Hier im Board kannste die nen Gutschein runterladen und dann anscheinend in "Rute&Rolle"...

*ICH *hoffe das einer auch im Blinker-Heft ist (wegen Abo)...


----------



## Franz_16 (17. September 2007)

*AW: Kommentare zu: Kostenlose Schnur für Boardies: 100m Whiplash Crystal gratis!!!*

Im Blinker ist keiner! Habe die neue Ausgabe heute erhalten!


----------



## rob (17. September 2007)

*AW: Kommentare zu: Kostenlose Schnur für Boardies: 100m Whiplash Crystal gratis!!!*

ha cool ,sogar mein händler in wien ist dabei.
werd ich mal sehen ob ich da so eine schnur bekomme.die kann ich immer brauchen:m
lg rob


----------



## Sandro25 (17. September 2007)

*AW: Kommentare zu: Kostenlose Schnur für Boardies: 100m Whiplash Crystal gratis!!!*

Soweit ich erfahren hab, bekommt man mit dem Gutschein aus der Zeitschrift 200m, ist das richtig?

MFG


----------



## Mario563 (17. September 2007)

*AW: Kommentare zu: Kostenlose Schnur für Boardies: 100m Whiplash Crystal gratis!!!*



Sandro25 schrieb:


> Soweit ich erfahren hab, bekommt man mit dem Gutschein aus der Zeitschrift 200m, ist das richtig?
> 
> MFG


Bei "Rute und Rolle" sinds 100 Meter


----------



## Franz_16 (17. September 2007)

*AW: Kommentare zu: Kostenlose Schnur für Boardies: 100m Whiplash Crystal gratis!!!*

Du kannst einen Anglerboard-Gutschein einlösen und zusätzlich noch welche aus Zeitschriften! 

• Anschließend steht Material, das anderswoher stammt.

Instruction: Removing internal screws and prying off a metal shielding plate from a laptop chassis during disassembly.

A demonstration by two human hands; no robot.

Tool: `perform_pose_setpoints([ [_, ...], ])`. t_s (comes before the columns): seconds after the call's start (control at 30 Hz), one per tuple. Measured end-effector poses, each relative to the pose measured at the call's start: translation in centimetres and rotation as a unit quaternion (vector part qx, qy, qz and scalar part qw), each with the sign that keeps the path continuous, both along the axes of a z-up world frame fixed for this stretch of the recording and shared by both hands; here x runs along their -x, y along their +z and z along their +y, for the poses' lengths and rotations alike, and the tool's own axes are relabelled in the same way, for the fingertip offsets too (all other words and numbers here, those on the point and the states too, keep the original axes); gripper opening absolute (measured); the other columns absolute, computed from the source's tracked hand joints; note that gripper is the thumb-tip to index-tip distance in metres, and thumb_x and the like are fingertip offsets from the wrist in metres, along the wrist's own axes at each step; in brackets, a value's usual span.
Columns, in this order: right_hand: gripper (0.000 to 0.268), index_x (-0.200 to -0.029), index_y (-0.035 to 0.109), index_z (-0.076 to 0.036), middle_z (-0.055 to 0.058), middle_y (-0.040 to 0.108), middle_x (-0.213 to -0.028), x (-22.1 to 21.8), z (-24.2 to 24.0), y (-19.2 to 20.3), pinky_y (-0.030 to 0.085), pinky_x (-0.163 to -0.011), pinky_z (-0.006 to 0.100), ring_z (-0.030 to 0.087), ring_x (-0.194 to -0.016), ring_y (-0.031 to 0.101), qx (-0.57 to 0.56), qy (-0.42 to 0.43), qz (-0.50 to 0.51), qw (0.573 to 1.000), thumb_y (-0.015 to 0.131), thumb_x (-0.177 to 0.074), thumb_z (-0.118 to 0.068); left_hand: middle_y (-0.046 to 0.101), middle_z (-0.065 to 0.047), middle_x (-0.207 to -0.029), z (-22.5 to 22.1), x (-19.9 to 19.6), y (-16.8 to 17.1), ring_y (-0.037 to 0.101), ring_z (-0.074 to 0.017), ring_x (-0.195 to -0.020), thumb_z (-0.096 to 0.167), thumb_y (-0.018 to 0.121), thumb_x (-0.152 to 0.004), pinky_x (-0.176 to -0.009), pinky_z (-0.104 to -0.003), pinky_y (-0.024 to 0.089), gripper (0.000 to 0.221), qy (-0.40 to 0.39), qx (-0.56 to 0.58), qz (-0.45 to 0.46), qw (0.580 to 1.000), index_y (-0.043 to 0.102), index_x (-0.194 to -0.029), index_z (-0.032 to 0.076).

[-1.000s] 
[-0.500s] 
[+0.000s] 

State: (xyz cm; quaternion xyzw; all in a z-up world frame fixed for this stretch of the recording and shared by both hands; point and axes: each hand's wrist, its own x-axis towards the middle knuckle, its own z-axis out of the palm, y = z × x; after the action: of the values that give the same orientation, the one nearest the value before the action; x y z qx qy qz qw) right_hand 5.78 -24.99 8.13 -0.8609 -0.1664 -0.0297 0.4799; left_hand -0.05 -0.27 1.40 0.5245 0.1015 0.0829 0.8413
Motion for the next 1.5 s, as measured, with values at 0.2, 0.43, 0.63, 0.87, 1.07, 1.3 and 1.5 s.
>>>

Also 1 AB-Gutschein + 1 Gutschein von Rute und Rolle sind 2 x 100m Berkley Whiplash Crystal! 

Ob du dann tatsächlich 2 x 100m bekommst oder 1 x 200m weiß ich nicht! Das musst du dann mit dem jeweiligen Händler ausmachen


----------



## Sandro25 (17. September 2007)

*AW: Kommentare zu: Kostenlose Schnur für Boardies: 100m Whiplash Crystal gratis!!!*

Ich denke man kann nur 1 Gutschein einlösen?


----------



## PlaQ (17. September 2007)

*AW: Kommentare zu: Kostenlose Schnur für Boardies: 100m Whiplash Crystal gratis!!!*

Hallo,
meine Frage, für was ist der Händerlstempel? und woher weiß der Händler, dass ich A-B User bin?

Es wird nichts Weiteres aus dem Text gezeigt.